**Directions**:
Copy the lines below that contain "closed".

**Supplied data**:

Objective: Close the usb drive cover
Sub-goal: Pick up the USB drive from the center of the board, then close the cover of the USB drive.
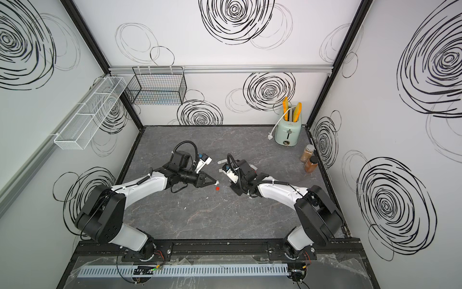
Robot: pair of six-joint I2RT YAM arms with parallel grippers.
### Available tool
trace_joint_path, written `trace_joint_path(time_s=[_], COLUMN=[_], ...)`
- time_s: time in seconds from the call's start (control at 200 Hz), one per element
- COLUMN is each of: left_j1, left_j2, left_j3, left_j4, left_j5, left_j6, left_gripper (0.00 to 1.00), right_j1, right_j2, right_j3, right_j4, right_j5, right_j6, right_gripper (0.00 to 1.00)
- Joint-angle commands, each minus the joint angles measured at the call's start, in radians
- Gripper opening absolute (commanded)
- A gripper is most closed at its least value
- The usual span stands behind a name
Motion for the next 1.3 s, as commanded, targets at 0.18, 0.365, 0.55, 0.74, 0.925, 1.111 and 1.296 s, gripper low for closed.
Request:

**Reply**:
- A gripper is most closed at its least value
Motion for the next 1.3 s, as commanded, targets at 0.18, 0.365, 0.55, 0.74, 0.925, 1.111 and 1.296 s, gripper low for closed.

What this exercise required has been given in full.